EduAgentQG: A Multi-Agent Workflow Framework for Personalized Question Generation
Rui Jia, Min Zhang, Fengrui Liu, Bo Jiang, Kun Kuang, Zhongxiang Dai
TL;DR
EduAgentQG addresses the challenge of producing high-quality personalized math questions at scale by aligning items with explicit educational goals $E$. It introduces a five-agent, planner–writer–solver–educator–checker framework that iteratively plans, generates, evaluates, and refines questions, using multiple directions and dimension-wise binary scoring to ensure diversity and goal alignment. The contributions include (i) formal goal decomposition with a retrieval-augmented Planner, (ii) controlled candidate generation and multi-perspective refinement by the Writer, (iii) rigorous dimension-specific evaluation by the Solver and Educator, and (iv) final verification by the Checker, all within a closed-loop loop.

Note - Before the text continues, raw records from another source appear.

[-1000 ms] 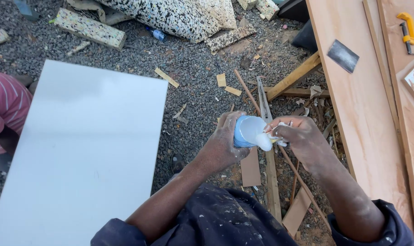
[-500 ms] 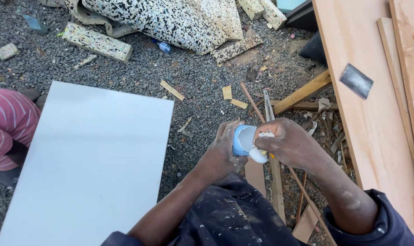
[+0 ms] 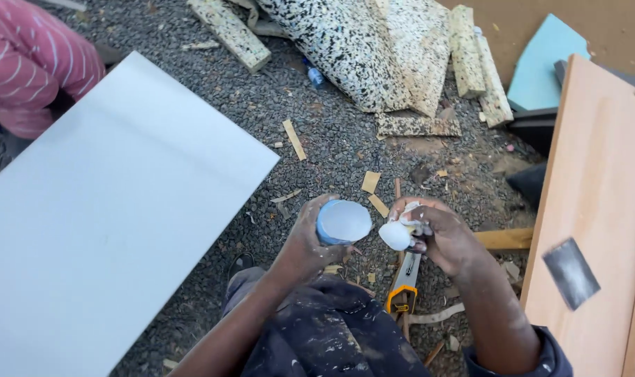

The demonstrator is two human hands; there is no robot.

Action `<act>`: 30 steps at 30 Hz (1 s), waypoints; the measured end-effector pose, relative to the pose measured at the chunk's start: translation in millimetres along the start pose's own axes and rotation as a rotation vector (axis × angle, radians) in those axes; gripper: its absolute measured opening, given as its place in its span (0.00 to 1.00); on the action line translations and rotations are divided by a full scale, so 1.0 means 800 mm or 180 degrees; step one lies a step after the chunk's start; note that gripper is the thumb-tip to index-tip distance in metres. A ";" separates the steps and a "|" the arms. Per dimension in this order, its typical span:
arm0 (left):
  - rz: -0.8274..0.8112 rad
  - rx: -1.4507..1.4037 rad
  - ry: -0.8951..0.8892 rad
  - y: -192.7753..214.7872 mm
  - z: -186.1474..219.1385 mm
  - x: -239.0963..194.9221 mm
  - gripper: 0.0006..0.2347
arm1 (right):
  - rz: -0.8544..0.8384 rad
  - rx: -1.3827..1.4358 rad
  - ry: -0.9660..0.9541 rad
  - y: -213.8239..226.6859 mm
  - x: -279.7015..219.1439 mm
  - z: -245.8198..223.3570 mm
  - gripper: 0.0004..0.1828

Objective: The person holds a small plastic container filled with a white substance and uses a cloth to apply it to the edge of a large white board. They repeatedly dip the cloth into the container and spread the substance along the board's edge. Later, they pour a clear liquid from a plastic bottle into the container and continue applying the mixture.

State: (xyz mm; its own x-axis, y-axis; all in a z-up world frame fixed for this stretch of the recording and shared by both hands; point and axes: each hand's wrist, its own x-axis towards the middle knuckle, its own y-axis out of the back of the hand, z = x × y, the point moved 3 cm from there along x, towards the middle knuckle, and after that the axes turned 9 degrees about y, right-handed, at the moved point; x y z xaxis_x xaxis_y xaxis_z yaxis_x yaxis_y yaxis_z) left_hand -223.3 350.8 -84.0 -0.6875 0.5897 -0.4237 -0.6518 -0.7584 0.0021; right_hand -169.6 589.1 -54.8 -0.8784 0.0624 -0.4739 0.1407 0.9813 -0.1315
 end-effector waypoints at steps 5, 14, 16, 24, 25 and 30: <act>0.0910 -0.0469 -0.0066 -0.005 -0.034 -0.013 0.41 | 0.0104 0.1024 -0.0060 0.010 0.026 0.001 0.16; 0.1712 -0.1132 0.0027 0.018 -0.069 -0.023 0.40 | 0.0010 0.1220 0.0074 0.040 0.088 0.087 0.16; 0.1823 -0.1094 -0.0002 0.030 -0.090 -0.018 0.39 | -0.0121 0.1212 0.0140 0.040 0.107 0.118 0.20; 0.1973 -0.1135 0.0334 0.100 -0.181 0.008 0.39 | -0.0171 0.1283 0.0013 -0.025 0.196 0.283 0.18; 0.1917 -0.1129 0.0411 0.107 -0.201 0.019 0.39 | -0.0100 0.1310 -0.0043 -0.036 0.206 0.300 0.18; 0.1976 -0.1286 0.0331 0.158 -0.301 0.086 0.41 | 0.0582 0.1107 0.0324 -0.081 0.292 0.413 0.23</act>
State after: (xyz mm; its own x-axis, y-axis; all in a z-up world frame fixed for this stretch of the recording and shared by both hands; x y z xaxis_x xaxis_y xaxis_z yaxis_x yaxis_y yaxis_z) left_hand -275.5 228.8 -330.8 -0.8439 0.0057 -0.5364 0.0285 -0.9980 -0.0556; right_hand -233.1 479.6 -445.1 -0.8628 0.2651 -0.4304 0.4296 0.8332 -0.3481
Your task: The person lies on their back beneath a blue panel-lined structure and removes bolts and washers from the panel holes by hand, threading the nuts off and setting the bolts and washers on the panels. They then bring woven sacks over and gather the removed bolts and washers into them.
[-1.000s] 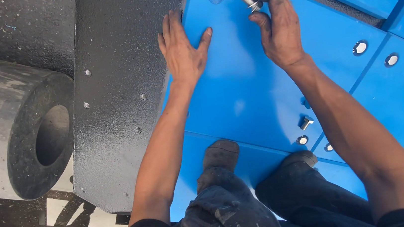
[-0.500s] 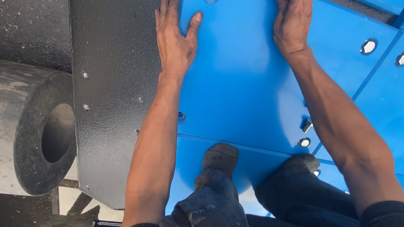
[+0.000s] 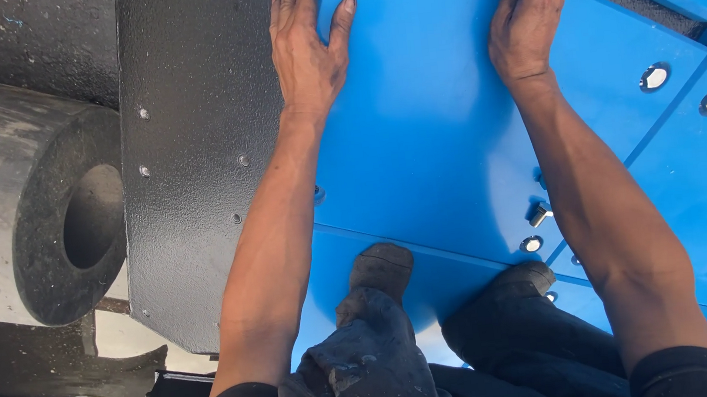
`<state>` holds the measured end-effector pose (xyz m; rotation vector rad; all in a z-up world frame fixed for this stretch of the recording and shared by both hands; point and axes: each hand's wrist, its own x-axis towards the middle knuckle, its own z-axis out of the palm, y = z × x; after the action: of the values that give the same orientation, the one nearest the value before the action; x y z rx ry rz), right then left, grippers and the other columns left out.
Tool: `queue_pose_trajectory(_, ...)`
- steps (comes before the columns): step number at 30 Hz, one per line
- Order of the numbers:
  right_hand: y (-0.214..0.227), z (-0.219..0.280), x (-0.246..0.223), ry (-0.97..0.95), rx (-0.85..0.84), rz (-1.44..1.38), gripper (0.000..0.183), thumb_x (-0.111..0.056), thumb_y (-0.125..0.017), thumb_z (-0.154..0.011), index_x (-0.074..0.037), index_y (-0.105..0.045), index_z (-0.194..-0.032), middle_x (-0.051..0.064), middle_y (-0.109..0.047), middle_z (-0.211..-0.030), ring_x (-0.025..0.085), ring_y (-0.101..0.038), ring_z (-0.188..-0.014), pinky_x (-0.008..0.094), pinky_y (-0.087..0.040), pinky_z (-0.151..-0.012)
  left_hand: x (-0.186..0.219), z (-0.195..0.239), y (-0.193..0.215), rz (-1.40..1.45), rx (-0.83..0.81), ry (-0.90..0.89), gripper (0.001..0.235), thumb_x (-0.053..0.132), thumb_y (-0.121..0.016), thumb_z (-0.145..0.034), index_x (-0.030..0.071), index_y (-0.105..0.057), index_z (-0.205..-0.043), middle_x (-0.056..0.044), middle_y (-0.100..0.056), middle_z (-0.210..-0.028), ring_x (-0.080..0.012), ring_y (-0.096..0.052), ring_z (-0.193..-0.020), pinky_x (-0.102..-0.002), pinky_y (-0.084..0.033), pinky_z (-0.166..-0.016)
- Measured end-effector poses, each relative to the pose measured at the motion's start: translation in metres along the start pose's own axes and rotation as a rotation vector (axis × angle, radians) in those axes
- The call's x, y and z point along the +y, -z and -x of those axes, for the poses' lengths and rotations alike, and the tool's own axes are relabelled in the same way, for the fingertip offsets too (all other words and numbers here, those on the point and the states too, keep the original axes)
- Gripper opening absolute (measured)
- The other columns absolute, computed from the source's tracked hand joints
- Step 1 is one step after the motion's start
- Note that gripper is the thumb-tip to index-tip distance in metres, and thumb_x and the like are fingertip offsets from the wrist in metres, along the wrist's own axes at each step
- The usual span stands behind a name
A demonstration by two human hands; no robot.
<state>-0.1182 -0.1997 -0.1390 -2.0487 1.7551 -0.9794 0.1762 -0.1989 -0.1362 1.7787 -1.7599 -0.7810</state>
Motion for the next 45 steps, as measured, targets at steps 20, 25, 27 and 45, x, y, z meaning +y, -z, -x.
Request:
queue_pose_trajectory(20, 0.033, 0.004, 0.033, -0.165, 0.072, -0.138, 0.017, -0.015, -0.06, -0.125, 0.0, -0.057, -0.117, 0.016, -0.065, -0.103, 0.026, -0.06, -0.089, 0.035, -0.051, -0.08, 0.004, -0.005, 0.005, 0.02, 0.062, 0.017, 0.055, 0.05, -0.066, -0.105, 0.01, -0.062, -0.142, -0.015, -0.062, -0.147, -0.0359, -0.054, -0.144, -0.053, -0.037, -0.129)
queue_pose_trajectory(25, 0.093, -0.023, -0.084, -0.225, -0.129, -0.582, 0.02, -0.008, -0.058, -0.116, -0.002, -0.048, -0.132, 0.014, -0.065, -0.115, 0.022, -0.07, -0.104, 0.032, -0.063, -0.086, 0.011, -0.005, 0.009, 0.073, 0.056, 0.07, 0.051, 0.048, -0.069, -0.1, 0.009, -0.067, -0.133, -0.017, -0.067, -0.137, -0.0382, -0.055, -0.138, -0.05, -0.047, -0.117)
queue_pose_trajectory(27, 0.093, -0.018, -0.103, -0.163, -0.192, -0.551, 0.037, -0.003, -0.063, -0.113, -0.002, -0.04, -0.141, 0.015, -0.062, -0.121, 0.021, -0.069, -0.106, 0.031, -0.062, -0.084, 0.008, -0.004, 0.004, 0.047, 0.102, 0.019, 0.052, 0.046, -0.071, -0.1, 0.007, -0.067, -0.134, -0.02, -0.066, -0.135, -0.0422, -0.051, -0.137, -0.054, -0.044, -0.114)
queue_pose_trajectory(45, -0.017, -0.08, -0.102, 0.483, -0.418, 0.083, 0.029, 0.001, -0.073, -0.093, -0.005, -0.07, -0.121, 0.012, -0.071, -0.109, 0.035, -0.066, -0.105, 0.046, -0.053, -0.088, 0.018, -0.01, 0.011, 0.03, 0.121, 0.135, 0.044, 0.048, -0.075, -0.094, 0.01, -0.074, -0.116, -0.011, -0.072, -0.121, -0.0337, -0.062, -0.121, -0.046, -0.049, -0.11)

Experiments on two mathematics datasets show superior diversity, goal consistency, and overall quality over baselines, with generalization across backbones and favorable cost–performance trade-offs. This approach provides a scalable, adaptive resource for personalized learning and automated assessment.
Abstract
High-quality personalized question banks are crucial for supporting adaptive learning and individualized assessment. Manually designing questions is time-consuming and often fails to meet diverse learning needs, making automated question generation a crucial approach to reduce teachers' workload and improve the scalability of educational resources. However, most existing question generation methods rely on single-agent or rule-based pipelines, which still produce questions with unstable quality, limited diversity, and insufficient alignment with educational goals. To address these challenges, we propose EduAgentQG, a multi-agent collaborative framework for generating high-quality and diverse personalized questions. The framework consists of five specialized agents and operates through an iterative feedback loop: the Planner generates structured design plans and multiple question directions to enhance diversity; the Writer produces candidate questions based on the plan and optimizes their quality and diversity using feedback from the Solver and Educator; the Solver and Educator perform binary scoring across multiple evaluation dimensions and feed the evaluation results back to the Writer; the Checker conducts final verification, including answer correctness and clarity, ensuring alignment with educational goals. Through this multi-agent collaboration and iterative feedback loop, EduAgentQG generates questions that are both high-quality and diverse, while maintaining consistency with educational objectives. Experiments on two mathematics question datasets demonstrate that EduAgentQG outperforms existing single-agent and multi-agent methods in terms of question diversity, goal consistency, and overall quality.